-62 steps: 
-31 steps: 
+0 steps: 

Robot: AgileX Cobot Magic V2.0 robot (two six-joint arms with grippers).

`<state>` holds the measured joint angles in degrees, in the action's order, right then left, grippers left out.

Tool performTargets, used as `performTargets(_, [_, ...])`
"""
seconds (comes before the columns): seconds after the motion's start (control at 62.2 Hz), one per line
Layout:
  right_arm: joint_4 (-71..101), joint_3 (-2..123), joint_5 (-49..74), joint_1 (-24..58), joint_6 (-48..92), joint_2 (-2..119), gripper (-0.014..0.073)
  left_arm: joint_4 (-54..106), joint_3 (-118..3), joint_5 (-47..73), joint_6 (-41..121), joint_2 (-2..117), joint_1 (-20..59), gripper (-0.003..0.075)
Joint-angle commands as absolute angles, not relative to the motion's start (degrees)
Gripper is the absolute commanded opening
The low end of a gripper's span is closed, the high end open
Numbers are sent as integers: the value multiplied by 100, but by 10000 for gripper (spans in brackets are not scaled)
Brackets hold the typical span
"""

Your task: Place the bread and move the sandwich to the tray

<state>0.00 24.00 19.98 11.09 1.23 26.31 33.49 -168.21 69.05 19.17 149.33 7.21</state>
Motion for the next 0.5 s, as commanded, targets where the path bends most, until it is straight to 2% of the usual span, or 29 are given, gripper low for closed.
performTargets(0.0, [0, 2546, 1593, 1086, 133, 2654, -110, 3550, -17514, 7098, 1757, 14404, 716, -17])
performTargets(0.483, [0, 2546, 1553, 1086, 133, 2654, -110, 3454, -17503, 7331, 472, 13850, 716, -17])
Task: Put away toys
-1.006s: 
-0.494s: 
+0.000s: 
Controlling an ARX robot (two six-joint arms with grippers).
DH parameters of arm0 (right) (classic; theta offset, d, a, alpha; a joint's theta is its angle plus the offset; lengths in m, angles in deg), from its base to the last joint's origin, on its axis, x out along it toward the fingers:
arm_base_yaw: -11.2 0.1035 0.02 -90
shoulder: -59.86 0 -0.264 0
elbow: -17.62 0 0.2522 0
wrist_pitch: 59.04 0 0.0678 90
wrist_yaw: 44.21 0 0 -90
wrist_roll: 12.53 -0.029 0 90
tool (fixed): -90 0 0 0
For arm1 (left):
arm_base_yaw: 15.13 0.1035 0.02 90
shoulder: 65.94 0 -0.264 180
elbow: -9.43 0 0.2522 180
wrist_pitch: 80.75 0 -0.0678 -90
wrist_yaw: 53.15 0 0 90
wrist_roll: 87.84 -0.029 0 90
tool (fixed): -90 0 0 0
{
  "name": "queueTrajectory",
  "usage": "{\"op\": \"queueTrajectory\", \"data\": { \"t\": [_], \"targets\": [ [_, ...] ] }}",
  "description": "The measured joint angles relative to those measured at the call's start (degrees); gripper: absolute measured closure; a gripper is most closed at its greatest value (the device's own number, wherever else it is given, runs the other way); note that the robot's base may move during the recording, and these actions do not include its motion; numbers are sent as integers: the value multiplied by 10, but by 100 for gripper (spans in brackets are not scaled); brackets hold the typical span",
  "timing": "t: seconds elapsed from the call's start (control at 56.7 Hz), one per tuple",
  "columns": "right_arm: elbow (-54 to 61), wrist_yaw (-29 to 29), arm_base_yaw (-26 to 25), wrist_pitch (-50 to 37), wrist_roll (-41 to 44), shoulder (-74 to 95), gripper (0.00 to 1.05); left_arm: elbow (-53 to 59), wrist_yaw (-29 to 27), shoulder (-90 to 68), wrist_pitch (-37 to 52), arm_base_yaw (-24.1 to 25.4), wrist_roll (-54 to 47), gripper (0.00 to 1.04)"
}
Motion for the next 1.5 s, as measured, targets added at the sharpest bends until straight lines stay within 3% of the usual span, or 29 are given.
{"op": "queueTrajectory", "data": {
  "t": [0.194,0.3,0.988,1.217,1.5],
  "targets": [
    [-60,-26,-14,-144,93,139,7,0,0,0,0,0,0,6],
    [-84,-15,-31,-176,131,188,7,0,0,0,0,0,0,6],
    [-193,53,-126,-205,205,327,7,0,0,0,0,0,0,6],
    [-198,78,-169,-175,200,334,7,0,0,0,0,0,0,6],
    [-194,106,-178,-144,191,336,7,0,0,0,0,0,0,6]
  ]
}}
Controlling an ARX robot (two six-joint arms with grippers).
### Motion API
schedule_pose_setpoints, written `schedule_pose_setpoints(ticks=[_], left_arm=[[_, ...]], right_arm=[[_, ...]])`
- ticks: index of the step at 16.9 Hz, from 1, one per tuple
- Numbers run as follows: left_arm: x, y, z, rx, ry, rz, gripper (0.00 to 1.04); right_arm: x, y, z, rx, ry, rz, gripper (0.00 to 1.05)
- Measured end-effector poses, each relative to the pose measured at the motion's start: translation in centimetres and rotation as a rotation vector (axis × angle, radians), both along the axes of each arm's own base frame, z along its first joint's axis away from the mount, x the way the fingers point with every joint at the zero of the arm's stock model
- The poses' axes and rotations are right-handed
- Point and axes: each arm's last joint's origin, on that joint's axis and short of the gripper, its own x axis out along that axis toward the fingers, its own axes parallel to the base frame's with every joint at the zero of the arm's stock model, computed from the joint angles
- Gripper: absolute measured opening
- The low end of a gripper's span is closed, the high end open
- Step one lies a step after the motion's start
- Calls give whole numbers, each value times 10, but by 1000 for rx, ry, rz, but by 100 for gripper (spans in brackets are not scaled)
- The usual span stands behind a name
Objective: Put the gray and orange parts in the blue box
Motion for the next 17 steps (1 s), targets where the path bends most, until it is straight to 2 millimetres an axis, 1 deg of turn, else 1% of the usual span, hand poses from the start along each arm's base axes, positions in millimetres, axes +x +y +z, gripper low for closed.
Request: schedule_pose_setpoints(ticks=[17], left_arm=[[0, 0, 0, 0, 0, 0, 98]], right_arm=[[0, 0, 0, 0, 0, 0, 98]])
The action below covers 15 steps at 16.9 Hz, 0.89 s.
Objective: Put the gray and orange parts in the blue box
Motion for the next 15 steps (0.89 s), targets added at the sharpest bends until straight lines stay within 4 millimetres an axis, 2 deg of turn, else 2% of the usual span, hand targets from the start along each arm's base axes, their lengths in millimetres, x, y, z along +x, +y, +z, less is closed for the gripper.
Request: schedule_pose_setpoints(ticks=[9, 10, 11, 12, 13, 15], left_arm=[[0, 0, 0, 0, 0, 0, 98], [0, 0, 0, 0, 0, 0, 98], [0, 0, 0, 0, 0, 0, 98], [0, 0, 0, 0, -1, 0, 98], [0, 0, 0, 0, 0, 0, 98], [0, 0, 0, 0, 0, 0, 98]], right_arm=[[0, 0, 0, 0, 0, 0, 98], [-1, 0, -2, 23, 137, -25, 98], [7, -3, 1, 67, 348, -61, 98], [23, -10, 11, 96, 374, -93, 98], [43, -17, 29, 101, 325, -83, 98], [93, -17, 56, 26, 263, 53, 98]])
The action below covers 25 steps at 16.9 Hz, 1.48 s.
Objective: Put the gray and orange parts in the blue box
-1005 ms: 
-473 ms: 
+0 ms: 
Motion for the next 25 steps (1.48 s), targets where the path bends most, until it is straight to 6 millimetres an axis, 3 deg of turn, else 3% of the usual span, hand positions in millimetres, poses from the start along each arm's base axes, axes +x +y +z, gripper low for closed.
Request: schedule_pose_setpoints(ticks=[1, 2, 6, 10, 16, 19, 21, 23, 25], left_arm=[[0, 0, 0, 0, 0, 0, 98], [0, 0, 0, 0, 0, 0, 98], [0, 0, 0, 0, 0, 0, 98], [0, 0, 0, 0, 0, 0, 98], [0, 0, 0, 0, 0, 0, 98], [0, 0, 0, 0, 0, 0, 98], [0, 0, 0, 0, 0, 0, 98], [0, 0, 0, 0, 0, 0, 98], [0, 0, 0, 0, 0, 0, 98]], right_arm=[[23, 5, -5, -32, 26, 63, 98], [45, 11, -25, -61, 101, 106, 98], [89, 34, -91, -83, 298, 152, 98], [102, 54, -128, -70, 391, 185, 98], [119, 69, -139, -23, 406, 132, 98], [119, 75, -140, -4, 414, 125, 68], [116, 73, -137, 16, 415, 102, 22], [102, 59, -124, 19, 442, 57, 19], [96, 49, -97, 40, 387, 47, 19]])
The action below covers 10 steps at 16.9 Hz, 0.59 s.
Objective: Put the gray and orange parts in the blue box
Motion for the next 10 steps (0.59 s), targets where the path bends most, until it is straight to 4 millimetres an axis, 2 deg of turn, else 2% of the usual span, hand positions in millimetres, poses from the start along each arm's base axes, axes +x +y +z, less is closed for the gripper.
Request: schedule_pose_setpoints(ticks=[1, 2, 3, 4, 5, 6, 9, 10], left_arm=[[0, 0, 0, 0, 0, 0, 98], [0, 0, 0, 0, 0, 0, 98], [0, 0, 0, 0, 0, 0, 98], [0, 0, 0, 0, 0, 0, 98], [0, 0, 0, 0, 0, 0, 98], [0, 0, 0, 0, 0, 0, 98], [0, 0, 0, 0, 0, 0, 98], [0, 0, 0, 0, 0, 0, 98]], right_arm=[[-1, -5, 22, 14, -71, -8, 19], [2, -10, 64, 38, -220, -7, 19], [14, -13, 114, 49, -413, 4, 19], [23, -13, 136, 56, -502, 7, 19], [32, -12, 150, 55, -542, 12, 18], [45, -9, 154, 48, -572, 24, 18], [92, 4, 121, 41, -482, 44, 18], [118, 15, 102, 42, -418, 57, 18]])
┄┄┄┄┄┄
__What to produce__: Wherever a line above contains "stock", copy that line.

__Solution__:
- Measured end-effector poses, each relative to the pose measured at the motion's start: translation in centimetres and rotation as a rotation vector (axis × angle, radians), both along the axes of each arm's own base frame, z along its first joint's axis away from the mount, x the way the fingers point with every joint at the zero of the arm's stock model
- Point and axes: each arm's last joint's origin, on that joint's axis and short of the gripper, its own x axis out along that axis toward the fingers, its own axes parallel to the base frame's with every joint at the zero of the arm's stock model, computed from the joint angles

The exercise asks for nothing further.